日本自動車整備振興会連合会が出している報告書には、整備士の平均年収が前年比1.4%(57,000円)増になっていることが記載されています。
(7)整備要員平均年収整備要員平均年収(自家を除く)は4,044千円、前年度と比較すると57千円(1.4%)増加しています。 |
また、以下は自動車整備士の年収の推移表です。表からもわかる通り、整備士の平均年収は年々上がっていることがわかります。
平成29年度 | 30年度 | 令和元年度 | 2年度 | 3年度 | 4年度 | |
整備要員平均年収(千円) | 3,875 | 3,911 | 3,924 | 3,963 | 3,987 | 4,044 |
今後も、人手不足にともない一層ニーズが高くなることを考えても、さらに上がっていくことが見込まれます。
また現在、整備士不足の解消を目指し、ディーラーを中心に従業員満足度の改善も図られています。給与の額面だけでなく、働きやすい環境が今後整っていく期待も持てるでしょう。
自動車整備士業界の今後の動向

自動車業界の今後の動向として、以下のような変化を予想することが出来ます。
グローバル化の波が強まる
大手ディーラーでも、自動車整備士の人手不足解消のために、外国人整備士を積極的に採用する企業が増えてきました。
トヨタやホンダ、日産などの自動車整備士は技術力に定評があり、日本車メーカーの整備士を目指す外国人も増加傾向にあります。
身近な整備工場やディーラーなどでも、外国人の自動車整備士と一緒に働く機会が多くなるでしょう。特にマネジメントする立場であれば、外国人の部下とも上手くコミュニケーションをとることが求められています。
求められる仕事内容が変化する
自動運転システムを搭載した自動車の普及などを背景に、今後は、単に車の整備だけを行うのではなく、ITやコンピューターにも対応できる整備士が求められています。

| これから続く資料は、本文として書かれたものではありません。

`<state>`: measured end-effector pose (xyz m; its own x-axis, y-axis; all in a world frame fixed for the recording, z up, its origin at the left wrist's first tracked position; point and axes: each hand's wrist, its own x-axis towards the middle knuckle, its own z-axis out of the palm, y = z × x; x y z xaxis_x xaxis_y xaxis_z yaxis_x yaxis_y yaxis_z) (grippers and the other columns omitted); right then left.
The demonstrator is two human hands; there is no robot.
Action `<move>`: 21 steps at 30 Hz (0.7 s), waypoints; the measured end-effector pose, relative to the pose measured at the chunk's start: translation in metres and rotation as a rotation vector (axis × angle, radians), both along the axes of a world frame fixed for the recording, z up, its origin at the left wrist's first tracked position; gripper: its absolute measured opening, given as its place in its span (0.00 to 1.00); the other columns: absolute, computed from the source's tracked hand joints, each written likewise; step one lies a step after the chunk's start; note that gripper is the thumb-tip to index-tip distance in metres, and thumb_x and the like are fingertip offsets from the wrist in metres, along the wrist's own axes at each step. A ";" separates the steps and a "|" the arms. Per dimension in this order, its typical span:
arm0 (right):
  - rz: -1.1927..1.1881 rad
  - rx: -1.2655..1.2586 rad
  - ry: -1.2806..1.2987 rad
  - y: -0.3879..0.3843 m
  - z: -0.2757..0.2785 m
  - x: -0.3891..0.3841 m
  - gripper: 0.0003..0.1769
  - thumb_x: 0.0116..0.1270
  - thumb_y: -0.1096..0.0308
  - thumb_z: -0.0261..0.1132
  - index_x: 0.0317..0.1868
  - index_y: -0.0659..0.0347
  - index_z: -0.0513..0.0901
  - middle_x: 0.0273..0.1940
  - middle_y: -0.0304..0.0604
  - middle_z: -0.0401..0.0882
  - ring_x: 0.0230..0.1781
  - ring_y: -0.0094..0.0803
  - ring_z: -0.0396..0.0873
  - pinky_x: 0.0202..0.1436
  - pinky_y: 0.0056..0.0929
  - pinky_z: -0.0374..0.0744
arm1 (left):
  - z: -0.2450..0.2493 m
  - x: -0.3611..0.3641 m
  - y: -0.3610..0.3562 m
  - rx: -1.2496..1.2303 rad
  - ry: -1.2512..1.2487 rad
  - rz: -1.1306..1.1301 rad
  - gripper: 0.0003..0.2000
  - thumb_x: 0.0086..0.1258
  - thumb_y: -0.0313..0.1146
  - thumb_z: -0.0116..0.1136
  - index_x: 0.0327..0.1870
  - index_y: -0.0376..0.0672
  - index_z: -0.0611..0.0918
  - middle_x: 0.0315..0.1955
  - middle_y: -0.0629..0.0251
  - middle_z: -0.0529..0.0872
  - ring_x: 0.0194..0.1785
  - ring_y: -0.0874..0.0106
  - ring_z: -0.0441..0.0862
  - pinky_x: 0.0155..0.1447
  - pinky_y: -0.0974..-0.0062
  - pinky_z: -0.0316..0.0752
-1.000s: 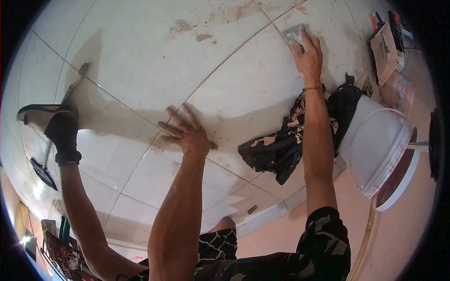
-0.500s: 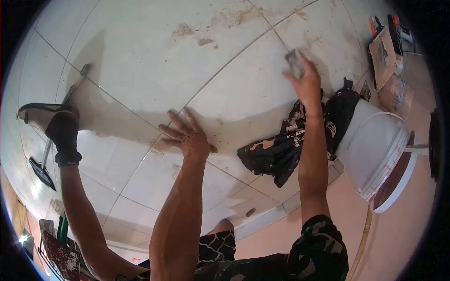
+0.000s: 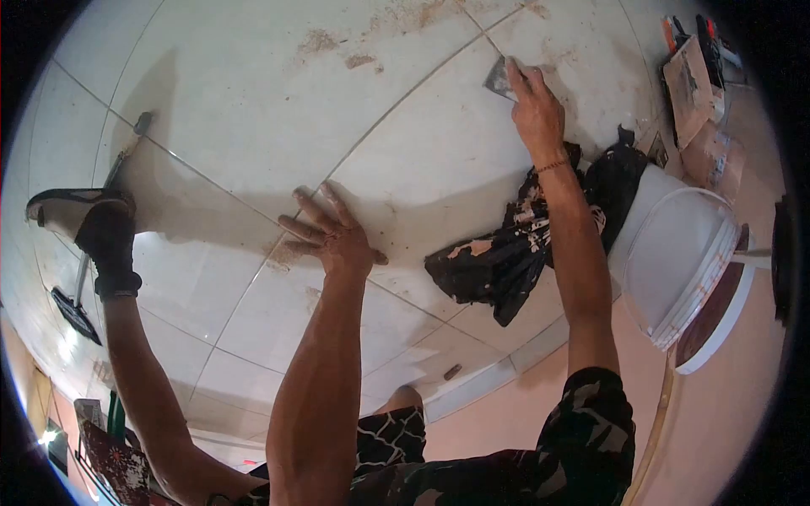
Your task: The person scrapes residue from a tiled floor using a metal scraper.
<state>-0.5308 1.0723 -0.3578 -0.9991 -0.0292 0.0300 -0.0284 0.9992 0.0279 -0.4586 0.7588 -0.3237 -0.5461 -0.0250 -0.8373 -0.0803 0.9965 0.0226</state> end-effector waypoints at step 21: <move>0.044 0.110 -0.035 -0.016 0.001 -0.026 0.28 0.60 0.76 0.53 0.63 0.53 0.66 0.50 0.49 0.71 0.38 0.46 0.79 0.38 0.37 0.81 | 0.001 -0.010 0.005 -0.064 -0.095 -0.043 0.75 0.29 0.52 0.79 0.66 0.39 0.24 0.63 0.31 0.19 0.63 0.23 0.23 0.56 0.21 0.41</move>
<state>-0.5571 1.0567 -0.3565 -0.9972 -0.0744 -0.0103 -0.0751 0.9879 0.1353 -0.4688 0.7636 -0.3227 -0.4658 -0.0589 -0.8829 -0.0367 0.9982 -0.0473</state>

また、昨今は電気で動く「電気自動車(EV)」も普及してきています。そのため、今まで主流だったエンジン車の整備知識だけでは、ニーズに対応できなくなるでしょう。
自動車整備士に今後求められること

自動車整備士への転職を成功させるポイントは、3つあります。
ポイント1.特定の分野に特化したスキルを習得する
自動車整備に関わる幅広い知識を持つことは整備士としてもちろん重要ですが、「ある特定の分野に特化した整備士」も貴重な人材です。

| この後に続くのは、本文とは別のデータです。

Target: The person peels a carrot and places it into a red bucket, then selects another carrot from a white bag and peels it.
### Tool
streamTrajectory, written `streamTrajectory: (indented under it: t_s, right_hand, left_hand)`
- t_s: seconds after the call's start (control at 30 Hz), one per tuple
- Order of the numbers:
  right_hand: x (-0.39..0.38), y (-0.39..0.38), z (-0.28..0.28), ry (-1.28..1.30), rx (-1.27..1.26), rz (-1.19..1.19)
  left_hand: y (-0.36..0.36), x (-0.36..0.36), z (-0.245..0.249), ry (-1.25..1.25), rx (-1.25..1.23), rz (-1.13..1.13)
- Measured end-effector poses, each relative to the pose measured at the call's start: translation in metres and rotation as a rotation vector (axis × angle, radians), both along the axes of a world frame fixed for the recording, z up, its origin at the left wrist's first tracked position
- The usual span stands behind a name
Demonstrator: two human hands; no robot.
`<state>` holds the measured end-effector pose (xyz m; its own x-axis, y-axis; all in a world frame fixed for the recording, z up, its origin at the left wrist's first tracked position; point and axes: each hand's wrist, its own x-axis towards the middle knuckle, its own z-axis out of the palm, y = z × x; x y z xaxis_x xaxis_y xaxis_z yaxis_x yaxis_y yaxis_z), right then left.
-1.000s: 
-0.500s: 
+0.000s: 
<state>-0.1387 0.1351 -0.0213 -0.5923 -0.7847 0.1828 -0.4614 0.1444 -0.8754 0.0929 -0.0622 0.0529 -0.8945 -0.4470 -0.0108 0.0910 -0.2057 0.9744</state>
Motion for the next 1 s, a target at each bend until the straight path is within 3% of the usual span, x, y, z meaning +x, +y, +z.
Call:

実際に「ハイブリッドカー特化型」や「スポーツカー専門店」など、ある特定の分野に特化した整備工場は存在します。知識を習得するための勉強や実務を通じて経験を蓄積することが求められますが、特定の分野に強みを持つ自動車整備士になれば、転職でより条件の良い職場に移ることも可能です。

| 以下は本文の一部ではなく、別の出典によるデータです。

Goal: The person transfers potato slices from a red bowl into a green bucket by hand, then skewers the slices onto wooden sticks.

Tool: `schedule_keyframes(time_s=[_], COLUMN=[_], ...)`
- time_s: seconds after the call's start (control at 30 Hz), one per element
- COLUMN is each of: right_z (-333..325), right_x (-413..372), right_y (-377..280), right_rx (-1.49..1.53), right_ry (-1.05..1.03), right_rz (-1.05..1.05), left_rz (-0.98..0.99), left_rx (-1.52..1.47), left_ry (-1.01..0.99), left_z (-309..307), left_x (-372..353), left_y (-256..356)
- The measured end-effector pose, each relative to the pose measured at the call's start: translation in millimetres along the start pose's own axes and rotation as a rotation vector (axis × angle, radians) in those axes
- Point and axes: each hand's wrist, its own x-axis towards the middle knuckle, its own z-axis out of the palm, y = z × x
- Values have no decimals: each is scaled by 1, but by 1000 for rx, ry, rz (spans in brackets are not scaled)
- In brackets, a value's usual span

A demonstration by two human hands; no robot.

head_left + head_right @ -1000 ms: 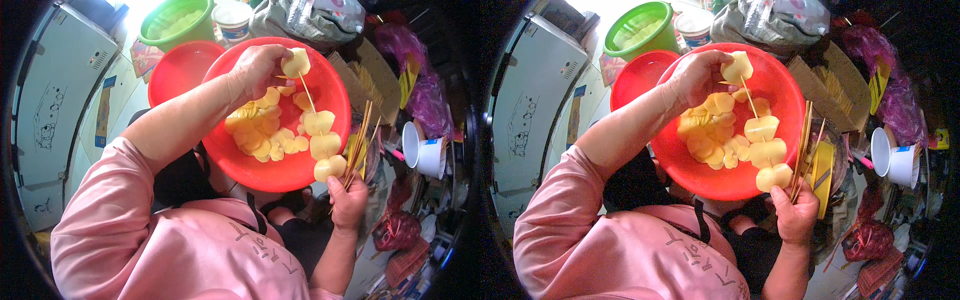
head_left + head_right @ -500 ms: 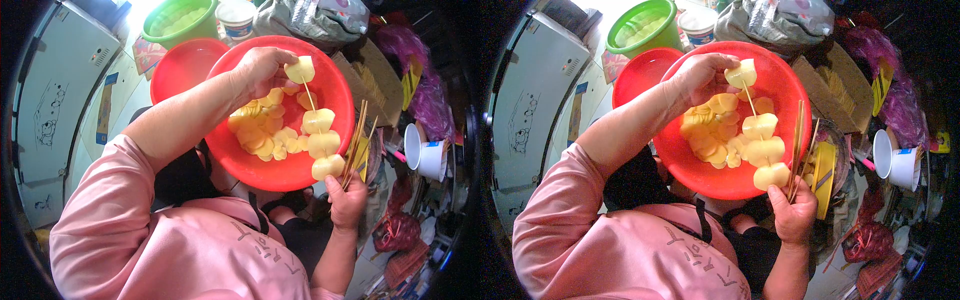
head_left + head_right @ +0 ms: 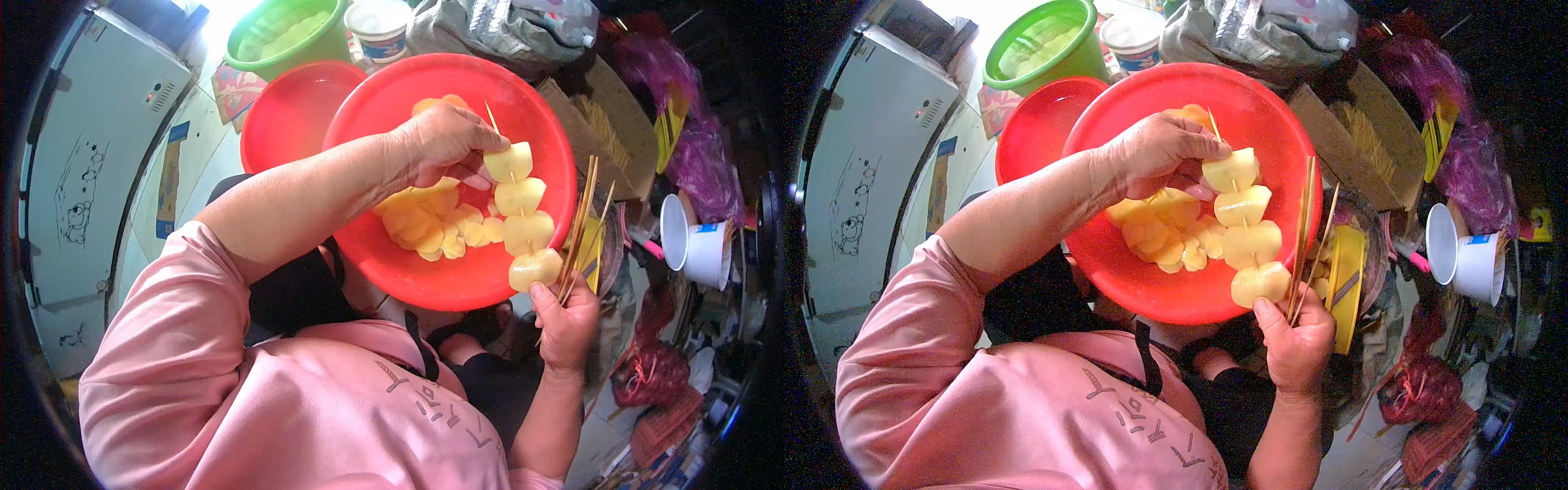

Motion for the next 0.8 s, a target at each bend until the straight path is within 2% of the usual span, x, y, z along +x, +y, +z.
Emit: schedule_keyframes(time_s=[0.2,0.27,0.3,0.33,0.4,0.43,0.5,0.57,0.63,0.67,0.73,0.77,0.8], right_z=[-8,-10,-11,-12,-10,-9,-8,-8,-9,-9,-11,-11,-11], right_x=[4,5,5,5,5,5,4,3,3,3,3,3,3], right_y=[2,-3,-3,-3,-4,-5,-6,-6,-5,-5,-4,-3,-4], right_rx=[83,145,164,183,191,183,172,173,161,148,140,132,132], right_ry=[22,34,61,87,92,89,89,42,41,38,32,25,26], right_rz=[-21,9,6,2,4,13,27,35,30,25,24,22,22], left_rz=[25,-1,40,39,317,406,403,401,376,376,-64,-64,28], left_rx=[-94,-155,-72,-71,826,1253,1266,1279,1466,1466,973,973,1196], left_ry=[-95,45,102,101,-80,-34,-120,-204,22,20,3,2,-49], left_z=[-2,-3,-7,-15,-32,-29,-29,-18,-1,4,11,10,7], left_x=[11,13,22,35,65,73,85,77,59,57,57,59,63], left_y=[-5,-2,-8,-19,-51,-68,-109,-124,-117,-114,-110,-110,-111])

ポイント2.次世代自動車に対応できるようIT知識を学ぶ
ハイブリッド車や電気自動車のような次世代自動車には、専門的な知識や技術を要するシステムが多く採用されます。
次世代自動車の普及が今後さらに進めば、先進技術・機能をメンテナンスできる知識やスキルを持った整備士のニーズは高まるでしょう。
また、他の整備士と自分との差別化にも繋がります。自動車整備士としての市場価値を高めたいと考えているのであれば、IT知識の習得を前向きに検討してみるべきだといえます。
なお、「1級整備士」は次世代型自動車の知識が身に付けられるため、早いうちに取得しておくのがおすすめです。
ポイント3.自動車業界全体の動向にアンテナをはる
自動車業界は今後、経営の安定化を図って「事業の多様化」を検討する整備工場が増えることが予測されます。
代表的な具体例としては、カーシェアリングやカーリース、ロードサービス、中古車事業などが挙げられます。
自動車整備士にとって、整備業界の動向を把握するのはもちろん大事なことですが、整備業界を飛び越え、自動車業界全体について理解しておくと、今よりもさらに視野が広がり、転職先の幅が広がります。
まとめ

自動車整備士のニーズと将来性は今後も期待できます。しかし、いくらニーズが高くなると言っても、自身のスキルアップや知識の習得なしではいけません。
今後はIT技術の点検および整備に柔軟に対応でき、日頃の努力で高い技術力を身に付けた整備士が求められるようになるでしょう。自動車整備士として働き続けるためには、時代の要請を自身のスキルに反映させることも必要です。